Déconstruire le mythe de l’entrepreneur seul et héroïque

Vue aérienne de la ville de Vik

Vue aérienne de la ville de Vik

Crédit : Simon Mallette

En 5 secondes

Un doctorant en communication s’intéresse au rôle des réseaux sociaux dans l’entrepreneuriat, un élément clé de la réussite des entreprises, mais aussi du bien-être des individus qui les portent.

Alimenté par des histoires à succès médiatisées mettant en vedette des individus qui ont réussi à partir de rien à créer des entreprises prospères, le mythe du héros entrepreneur subsiste.
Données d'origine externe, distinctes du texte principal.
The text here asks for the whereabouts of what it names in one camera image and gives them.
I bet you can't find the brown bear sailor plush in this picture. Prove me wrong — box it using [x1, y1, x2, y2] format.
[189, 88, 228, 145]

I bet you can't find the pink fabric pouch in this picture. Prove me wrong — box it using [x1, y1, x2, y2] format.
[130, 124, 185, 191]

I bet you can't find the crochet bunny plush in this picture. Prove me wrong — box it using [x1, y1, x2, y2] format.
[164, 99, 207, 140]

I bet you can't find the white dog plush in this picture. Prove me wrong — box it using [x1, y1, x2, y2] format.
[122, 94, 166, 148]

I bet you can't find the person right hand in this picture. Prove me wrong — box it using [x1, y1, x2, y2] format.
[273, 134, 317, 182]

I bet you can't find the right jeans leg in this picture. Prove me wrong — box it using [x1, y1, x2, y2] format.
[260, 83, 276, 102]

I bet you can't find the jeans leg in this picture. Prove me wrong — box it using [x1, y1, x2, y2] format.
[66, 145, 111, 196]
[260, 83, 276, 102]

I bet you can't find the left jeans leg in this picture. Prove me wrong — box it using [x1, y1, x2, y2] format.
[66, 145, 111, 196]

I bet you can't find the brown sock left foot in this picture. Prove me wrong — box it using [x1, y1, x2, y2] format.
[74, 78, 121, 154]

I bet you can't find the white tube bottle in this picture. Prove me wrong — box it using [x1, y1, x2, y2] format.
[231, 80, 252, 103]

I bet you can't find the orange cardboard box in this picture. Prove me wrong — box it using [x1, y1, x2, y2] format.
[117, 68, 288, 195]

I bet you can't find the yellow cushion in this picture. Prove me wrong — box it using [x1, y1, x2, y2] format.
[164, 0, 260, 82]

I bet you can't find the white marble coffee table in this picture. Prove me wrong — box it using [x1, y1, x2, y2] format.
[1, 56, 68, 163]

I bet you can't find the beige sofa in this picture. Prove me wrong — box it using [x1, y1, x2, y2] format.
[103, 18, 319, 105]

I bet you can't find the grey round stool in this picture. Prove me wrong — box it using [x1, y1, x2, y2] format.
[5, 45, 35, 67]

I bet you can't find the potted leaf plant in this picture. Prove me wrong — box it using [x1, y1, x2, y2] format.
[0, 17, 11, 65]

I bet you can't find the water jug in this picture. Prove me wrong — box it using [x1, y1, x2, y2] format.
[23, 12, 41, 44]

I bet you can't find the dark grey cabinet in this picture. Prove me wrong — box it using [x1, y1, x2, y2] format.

Ces récits tendent à présenter les entrepreneurs et entrepreneuses comme des êtres solitaires et visionnaires qui prennent individuellement des décisions difficiles et importantes.

Jumelée à la peur de l’échec, la pression financière, la surcharge de travail et la concurrence, cette conception répandue contribue au niveau de stress élevé et à la détresse psychologique que vivent fréquemment ceux et celles qui se lancent en affaires.

Et si l’on déconstruisait cette figure héroïque de l’entrepreneur qui doit faire face seul à l’adversité?

Voilà la question que s’est posée Simon Mallette, doctorant et chargé de cours au Département de communication de l’Université de Montréal, dans sa thèse visant à apporter une perspective relationnelle sur l’entrepreneuriat.

«J’aimerais que les entrepreneuses et les entrepreneurs, mais aussi la société en général, comprennent qu’ils n’ont pas à être des héros; ce sont plutôt des individus dont les activités impliquent avant tout la création et l’entretien d’un réseau, d’où le titre de ma thèse: De héros à réseaux», indique le jeune homme dirigé par le professeur de l’UdeM Boris H. J. M. Brummans.

Une recherche intensive sur le terrain…

Holly Keyser et son conjoint devant leur café mobile

Crédit : Simon Mallette

Pour mieux comprendre comment les entrepreneurs et entrepreneuses créent et cultivent leurs relations avec leurs partenaires, leurs clients, leurs employés et leurs fournisseurs, Simon Mallette suit actuellement le parcours d’une entrepreneuse, Holly Keyser. Originaire du Royaume-Uni, elle s’est récemment établie à Vik, en Islande, pour ouvrir un café spécialisé en microtorréfaction hébergé dans un autobus scolaire réaménagé.

Le doctorant observe l’entrepreneuse depuis deux ans, d’une part en ayant accès à tous ses canaux de communication en ligne et d’une autre part en s’immergeant physiquement dans son quotidien. Cet été, ce sera la deuxième fois qu’il se rendra sur l’île nordique avec sa caméra pour recueillir des données.

«En décortiquant le cas précis d’Holly, je comprends mieux les défis de l’entrepreneuriat, comme la crainte de la solitude et l’insécurité face à la concurrence. Je souhaite pouvoir démontrer le rôle de certaines pratiques de communication qui permettent aux entrepreneurs et entrepreneuses de reconsidérer l’importance de leur réseau et d’échapper au sentiment d’isolement», précise Simon Mallette.

… qui mène à des recommandations

L’intérieur aménagé de l’autobus

Crédit : Simon Mallette

Grâce à ses observations réalisées aux côtés d’Holly Keyser, le doctorant a commencé à lister de bonnes pratiques qui pourraient s’étendre à toutes les personnes qui souhaitent se lancer en affaires et qui craignent les défis psychologiques associés à l’entrepreneuriat.

Parmi celles-ci, il note le rôle de la réflexivité, les façons de protéger sa niche et de gérer les tensions avec la concurrence, l’importance de bien s’intégrer à sa communauté et les manières d’utiliser les médias sociaux afin que les consommateurs deviennent eux-mêmes ambassadeurs de l’entreprise.

À terme, Simon Mallette prévoit se servir de ses résultats pour contribuer à la formation des nouvelles générations entrepreneuriales.

«En moyenne, 45 % des entrepreneurs et entrepreneuses disent être en situation de détresse psychologique, rappelle-t-il. Ces gens ont besoin de ressources et d’outils, et pas seulement de subventions ou de formations axées sur la façon d’établir un plan d’affaires. Je voudrais apporter l’élément qu’ils ne sont jamais seuls et qu’ils sont capables de mobiliser un réseau.»